Thomas Osborne Davis (who died in 1845 aged 31) to whom there is a recently erected statue in Dublin was a cultivated man of letters and nationalist theorist, and although much cited by Pearse he was not, Dr Cronin notes, a republican or a revolutionary. So it was that when negotiating with Eamon de Valera in 1921 Lloyd George was able to make the historically correct assertion: 'The British Government have offered all that O'Connell and Thomas Davis asked and more, and we are met only by an unqualified demand that we should recognise Ireland as a foreign power.'

There is little in these pages about O'Connell, about Parnell and John Redmond or about the powerful Nationalist presence in Parliament during the 40 years before 1918. On the other hand, Dr Cronin is detailed about events from the Treaty of 1921. It was shortly before that that the designation I.R.A. first appeared: for most of the post-1916 period the militants were known as the Volunteers. Many of them went into the regular army of the new Free State and waged severe war againct those who resisted in what they saw as the true republican cause. And they kept the initials.

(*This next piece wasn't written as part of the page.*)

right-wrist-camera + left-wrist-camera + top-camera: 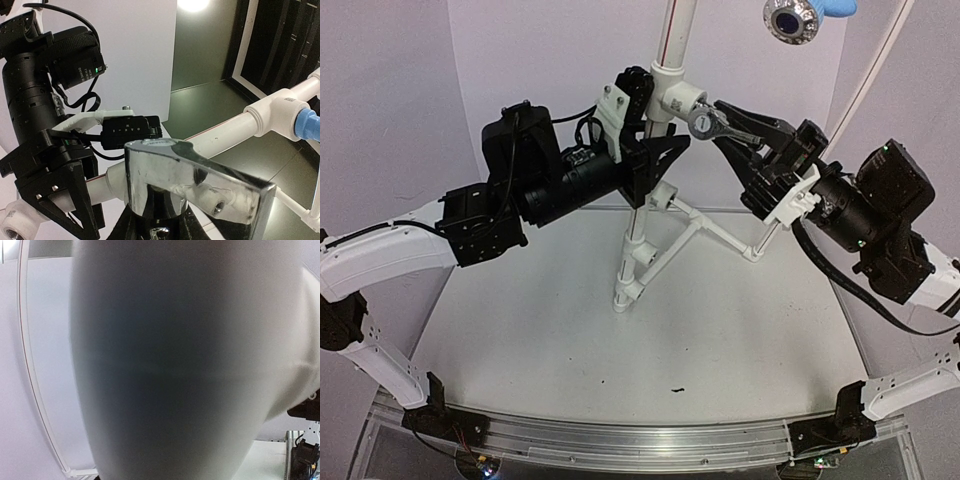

By early 1923, de Valera, then refusing to recognise the new Irish Dominion State, urged the I.R.A. to dump their firearms. Major belligerency disappeared, de Valera entered the Dail in 1927 and formed his first administration in 1932. He had an unbroken run until 1948, and he in his turn came to use stern measures to repress the I.R.A., including Special Military Courts, executions and internment. After de Valera's retirement from active politics those who succeeded him in government, including Mr Haughey, again found themselves having to deal with what they saw as unacceptable extremism.

But that was on a much quieter level. For in 1969 the I.R.A. had experienced internal disagreements. One section favoured cooperation with Protestants, and an echo appears in these words of their leader; 'There can be no Ireland in Wolfe Tone's sense without the Protestant working class.' This section's politicising provoked the dissenters to stigmatise them as Communists, and in 1970 the dissenters themselves had come to be known as Provisionals under leaders like Joe Cahill. Their first Chief of Staff was Sean Mac Stiofain (Stephenson).

Dr Cronin gives a useful bibliography and has interviewed many persons, but the word 'nationalism' in his title would be better rendered as 'republicanism.' For sadness also echoes from the vastly greater number of graves of nationalists of the moderate tradition who died in British uniform in 'far foreign fields' from Mons to Mesopotamia.